11th President of CFA
- In office 10 September 2001 – 5 March 2018
- Preceded by: Marios Lefkaritis
- Succeeded by: Giorgos Koumas

Personal details
- Born: 5 May 1956 Karavas, Cyprus
- Died: 5 March 2018 (aged 61) Nicosia, Cyprus
- Occupation: Football administrator Member, FIFA Council (2017–2018)

= Costakis Koutsokoumnis =

Cypriot football administrator (1956–2018)

Costakis Koutsokoumnis (Κωστάκης Κουτσοκούμνης; 5 May 1956 – 5 March 2018) was a Cypriot football administrator and a member of the FIFA Council since 2017.

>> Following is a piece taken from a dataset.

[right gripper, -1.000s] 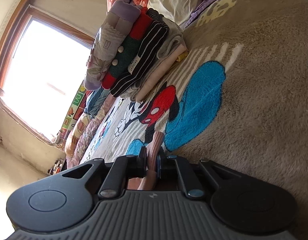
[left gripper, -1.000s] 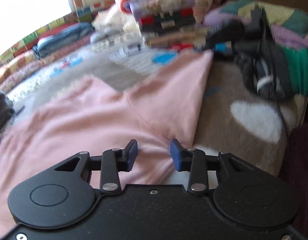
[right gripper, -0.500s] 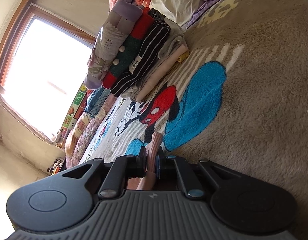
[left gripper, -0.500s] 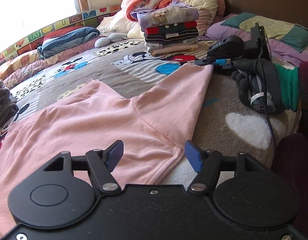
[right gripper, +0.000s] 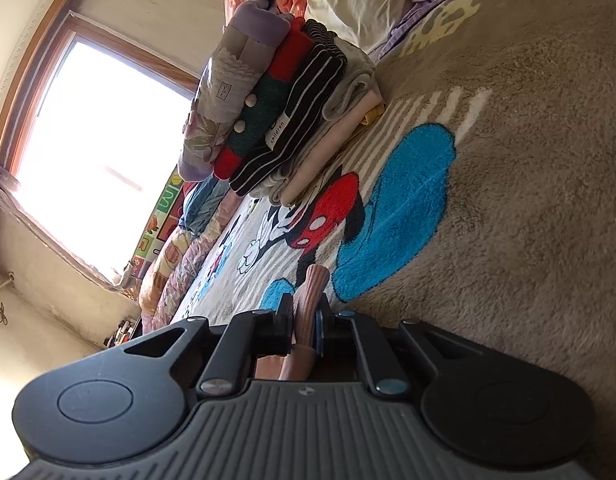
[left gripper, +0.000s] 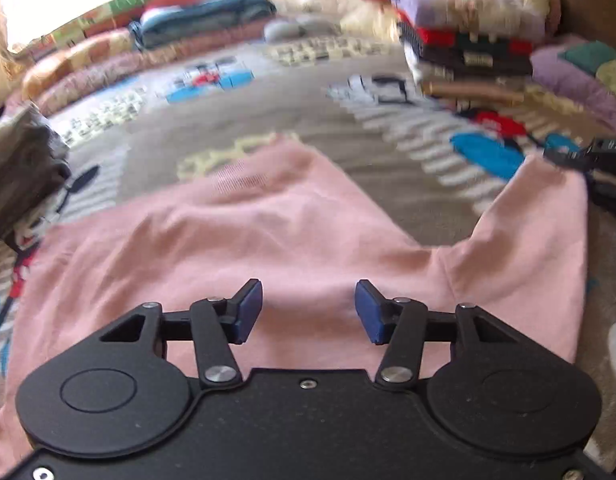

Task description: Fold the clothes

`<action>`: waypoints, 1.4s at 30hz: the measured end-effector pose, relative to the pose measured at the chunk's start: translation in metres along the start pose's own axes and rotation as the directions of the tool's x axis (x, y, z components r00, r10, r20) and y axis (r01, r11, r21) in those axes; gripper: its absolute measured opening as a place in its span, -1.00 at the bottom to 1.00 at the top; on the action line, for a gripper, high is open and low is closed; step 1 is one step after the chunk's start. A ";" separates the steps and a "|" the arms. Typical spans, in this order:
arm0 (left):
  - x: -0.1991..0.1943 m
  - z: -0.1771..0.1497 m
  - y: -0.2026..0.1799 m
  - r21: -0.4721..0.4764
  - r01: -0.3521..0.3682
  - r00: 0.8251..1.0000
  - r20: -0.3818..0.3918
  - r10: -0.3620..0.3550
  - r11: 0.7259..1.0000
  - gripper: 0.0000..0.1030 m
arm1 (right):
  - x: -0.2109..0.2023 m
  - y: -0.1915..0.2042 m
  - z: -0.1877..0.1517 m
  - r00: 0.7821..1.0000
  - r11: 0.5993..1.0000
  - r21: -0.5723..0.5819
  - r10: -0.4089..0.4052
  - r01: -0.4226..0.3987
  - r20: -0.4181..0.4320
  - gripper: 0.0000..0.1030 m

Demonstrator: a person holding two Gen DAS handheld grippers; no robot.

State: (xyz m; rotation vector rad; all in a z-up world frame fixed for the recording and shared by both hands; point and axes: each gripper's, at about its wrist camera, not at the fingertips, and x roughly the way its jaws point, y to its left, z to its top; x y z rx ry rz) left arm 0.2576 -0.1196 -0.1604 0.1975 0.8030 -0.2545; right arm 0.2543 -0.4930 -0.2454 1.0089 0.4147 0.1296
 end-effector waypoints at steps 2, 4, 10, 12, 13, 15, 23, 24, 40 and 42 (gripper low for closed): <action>0.007 0.005 0.009 -0.046 0.043 0.998 -0.050 -0.045 0.998 -0.01 | -0.001 -0.001 0.000 1.000 1.000 0.004 0.011 -0.011 0.002 -0.77; -0.007 0.013 0.021 -0.086 0.072 0.997 -0.025 -0.074 0.994 -0.01 | -0.001 -0.002 0.000 1.000 1.000 0.009 0.023 -0.023 0.005 -0.76; 0.011 0.045 0.089 -0.361 0.052 0.998 -0.010 -0.059 0.931 -0.01 | 0.000 -0.003 -0.002 0.999 0.999 0.001 0.037 -0.037 0.016 -0.76; 0.036 0.053 0.109 -0.451 0.058 0.996 -0.040 -0.085 0.891 -0.01 | 0.000 -0.003 -0.002 0.999 0.999 -0.001 0.041 -0.041 0.018 -0.76; 0.045 0.055 0.113 -0.467 0.064 0.993 -0.056 -0.102 0.882 0.00 | 0.000 -0.003 -0.002 0.999 0.999 -0.004 0.040 -0.040 0.019 -0.76; 0.062 0.059 0.120 -0.498 0.074 0.987 -0.087 -0.135 0.864 0.22 | 0.001 -0.002 -0.002 0.999 0.999 -0.013 0.037 -0.037 0.019 -0.76; 0.027 0.060 0.098 -0.491 0.105 0.991 -0.021 -0.131 0.865 0.29 | 0.002 -0.003 -0.002 0.999 0.999 -0.017 0.039 -0.039 0.021 -0.76; 0.021 0.060 0.088 -0.470 0.121 0.990 -0.005 -0.139 0.874 0.30 | 0.001 -0.003 -0.002 0.999 0.999 -0.017 0.039 -0.039 0.021 -0.76; -0.029 0.013 -0.206 0.516 0.006 0.984 0.149 -0.097 0.857 0.38 | -0.029 -0.031 0.011 0.930 0.908 0.200 0.353 -0.367 0.103 0.23; -0.019 -0.001 -0.232 0.591 -0.075 0.980 0.193 -0.050 0.803 0.38 | -0.042 -0.031 0.018 0.936 0.920 0.183 0.326 -0.347 0.135 0.30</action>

Koutsokoumnis was affiliated with APOEL from Nicosia before becoming vice-president of the Cyprus Football Association (CFA). He was then president of the CFA for 17 years and signed a historic agreement with Cyprus Turkish Football Association in 2013.

==Early life==
Koutsokoumnis was born on 5 May 1956 in Karavas, Cyprus. He studied statistics and actuarial science as well as a number of courses related to risk management.

==Career==
Koutsokoumnis was affiliated with APOEL from Nicosia when he first became involved with the Cyprus Football Association (CFA) in 1994. He first became the APOEL representative on the CFA board before becoming head of the national teams department.

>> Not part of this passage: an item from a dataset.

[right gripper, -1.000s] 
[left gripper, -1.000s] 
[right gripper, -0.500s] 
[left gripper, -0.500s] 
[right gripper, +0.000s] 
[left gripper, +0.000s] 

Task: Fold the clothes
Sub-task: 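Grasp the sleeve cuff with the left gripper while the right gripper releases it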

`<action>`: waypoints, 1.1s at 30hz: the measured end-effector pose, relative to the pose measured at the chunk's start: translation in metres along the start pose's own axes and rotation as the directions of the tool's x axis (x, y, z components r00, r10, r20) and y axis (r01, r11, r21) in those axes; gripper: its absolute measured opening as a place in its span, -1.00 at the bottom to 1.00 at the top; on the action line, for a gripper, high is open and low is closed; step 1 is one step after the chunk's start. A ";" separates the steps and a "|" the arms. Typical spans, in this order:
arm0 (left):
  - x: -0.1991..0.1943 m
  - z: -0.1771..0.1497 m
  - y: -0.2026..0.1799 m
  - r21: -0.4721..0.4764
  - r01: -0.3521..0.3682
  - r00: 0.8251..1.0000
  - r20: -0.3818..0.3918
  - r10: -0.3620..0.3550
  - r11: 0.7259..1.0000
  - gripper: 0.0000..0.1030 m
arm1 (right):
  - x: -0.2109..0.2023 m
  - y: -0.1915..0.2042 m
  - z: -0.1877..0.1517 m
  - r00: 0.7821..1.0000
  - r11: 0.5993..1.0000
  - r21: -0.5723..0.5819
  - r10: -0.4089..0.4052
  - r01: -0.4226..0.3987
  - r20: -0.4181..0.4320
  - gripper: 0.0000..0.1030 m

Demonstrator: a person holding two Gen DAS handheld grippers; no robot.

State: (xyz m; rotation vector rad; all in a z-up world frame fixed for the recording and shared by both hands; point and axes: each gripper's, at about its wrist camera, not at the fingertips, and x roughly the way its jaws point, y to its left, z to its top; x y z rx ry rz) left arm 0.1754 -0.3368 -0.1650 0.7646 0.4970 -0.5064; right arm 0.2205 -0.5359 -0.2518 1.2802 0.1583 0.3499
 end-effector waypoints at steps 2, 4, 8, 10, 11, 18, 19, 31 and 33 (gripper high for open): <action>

In 1997, Koutsokoumnis was appointed as vice-president of the CFA. In 2001, he was elected as president of the CFA and would go on to be re-elected uncontested seven times.

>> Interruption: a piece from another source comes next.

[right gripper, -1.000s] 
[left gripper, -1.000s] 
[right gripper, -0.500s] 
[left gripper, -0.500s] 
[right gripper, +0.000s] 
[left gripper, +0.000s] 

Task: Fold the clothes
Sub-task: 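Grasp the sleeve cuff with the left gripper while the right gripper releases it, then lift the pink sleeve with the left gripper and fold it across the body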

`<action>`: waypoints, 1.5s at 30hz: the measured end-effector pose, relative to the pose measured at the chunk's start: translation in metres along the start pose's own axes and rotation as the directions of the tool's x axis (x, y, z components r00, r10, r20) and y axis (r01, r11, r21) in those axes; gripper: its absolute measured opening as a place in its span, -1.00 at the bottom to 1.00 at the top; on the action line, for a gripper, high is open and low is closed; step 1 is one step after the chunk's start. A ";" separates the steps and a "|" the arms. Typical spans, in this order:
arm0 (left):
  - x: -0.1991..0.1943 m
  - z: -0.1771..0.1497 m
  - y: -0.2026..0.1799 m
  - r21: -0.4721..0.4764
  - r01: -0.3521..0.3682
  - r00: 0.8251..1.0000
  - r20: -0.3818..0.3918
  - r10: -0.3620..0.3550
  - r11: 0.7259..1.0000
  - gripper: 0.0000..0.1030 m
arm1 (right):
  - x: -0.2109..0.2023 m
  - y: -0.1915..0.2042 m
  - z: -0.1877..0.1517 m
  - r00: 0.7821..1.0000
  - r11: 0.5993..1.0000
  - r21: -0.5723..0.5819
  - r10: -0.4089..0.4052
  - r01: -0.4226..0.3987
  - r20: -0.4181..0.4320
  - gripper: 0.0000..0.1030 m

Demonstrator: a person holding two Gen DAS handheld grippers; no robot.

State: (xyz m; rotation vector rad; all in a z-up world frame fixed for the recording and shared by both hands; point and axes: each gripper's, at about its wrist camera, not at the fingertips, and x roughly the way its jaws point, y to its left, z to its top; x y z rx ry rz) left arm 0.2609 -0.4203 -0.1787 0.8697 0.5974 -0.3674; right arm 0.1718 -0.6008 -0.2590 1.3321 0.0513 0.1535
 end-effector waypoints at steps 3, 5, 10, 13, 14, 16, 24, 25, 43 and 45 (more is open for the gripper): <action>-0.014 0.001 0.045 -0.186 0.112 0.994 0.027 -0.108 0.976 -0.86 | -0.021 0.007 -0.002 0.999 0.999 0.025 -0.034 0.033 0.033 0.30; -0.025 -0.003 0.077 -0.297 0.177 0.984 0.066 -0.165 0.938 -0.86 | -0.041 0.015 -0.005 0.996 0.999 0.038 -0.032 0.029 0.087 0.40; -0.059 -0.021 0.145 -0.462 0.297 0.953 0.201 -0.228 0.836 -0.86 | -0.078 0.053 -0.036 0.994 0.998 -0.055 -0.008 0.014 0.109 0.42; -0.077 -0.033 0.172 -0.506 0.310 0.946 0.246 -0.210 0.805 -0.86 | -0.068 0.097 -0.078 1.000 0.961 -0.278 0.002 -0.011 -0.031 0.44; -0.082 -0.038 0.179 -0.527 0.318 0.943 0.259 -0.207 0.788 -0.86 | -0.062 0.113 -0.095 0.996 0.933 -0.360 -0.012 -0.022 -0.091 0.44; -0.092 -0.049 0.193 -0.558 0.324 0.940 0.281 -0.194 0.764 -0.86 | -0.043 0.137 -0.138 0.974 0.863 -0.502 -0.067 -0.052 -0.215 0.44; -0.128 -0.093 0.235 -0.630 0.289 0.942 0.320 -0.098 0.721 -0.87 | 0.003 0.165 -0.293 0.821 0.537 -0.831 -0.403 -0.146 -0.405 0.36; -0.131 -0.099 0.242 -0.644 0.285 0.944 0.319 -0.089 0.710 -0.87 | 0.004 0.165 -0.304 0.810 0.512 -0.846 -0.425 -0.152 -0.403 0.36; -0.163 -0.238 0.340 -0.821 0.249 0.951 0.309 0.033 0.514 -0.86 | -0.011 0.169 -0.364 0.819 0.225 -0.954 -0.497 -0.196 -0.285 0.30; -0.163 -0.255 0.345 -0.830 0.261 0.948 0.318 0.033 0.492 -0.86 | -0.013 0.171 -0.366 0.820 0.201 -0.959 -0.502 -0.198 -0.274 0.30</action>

Koutsokoumnis was president of the Cyprus Football Association from 2001 until his death in 2018.

In 2013, Koutsokoumnis signed a historic provisional agreement with Hassan Sertoglu, president of the Cyprus Turkish Football Association. It was the first agreement between the North and South after 58 years.

He held a number of positions with UEFA including third vice-chairman and first vice-chairman of the HatTrick Committee, member of the Assistance Programmes Committee and member of the Licensed Match Agents Committee.

In May 2017, he was elected to the FIFA Council, and was expected to serve until 2019.

==Death==
Koutsokoumnis was diagnosed with cancer and died from the disease on 5 March 2018.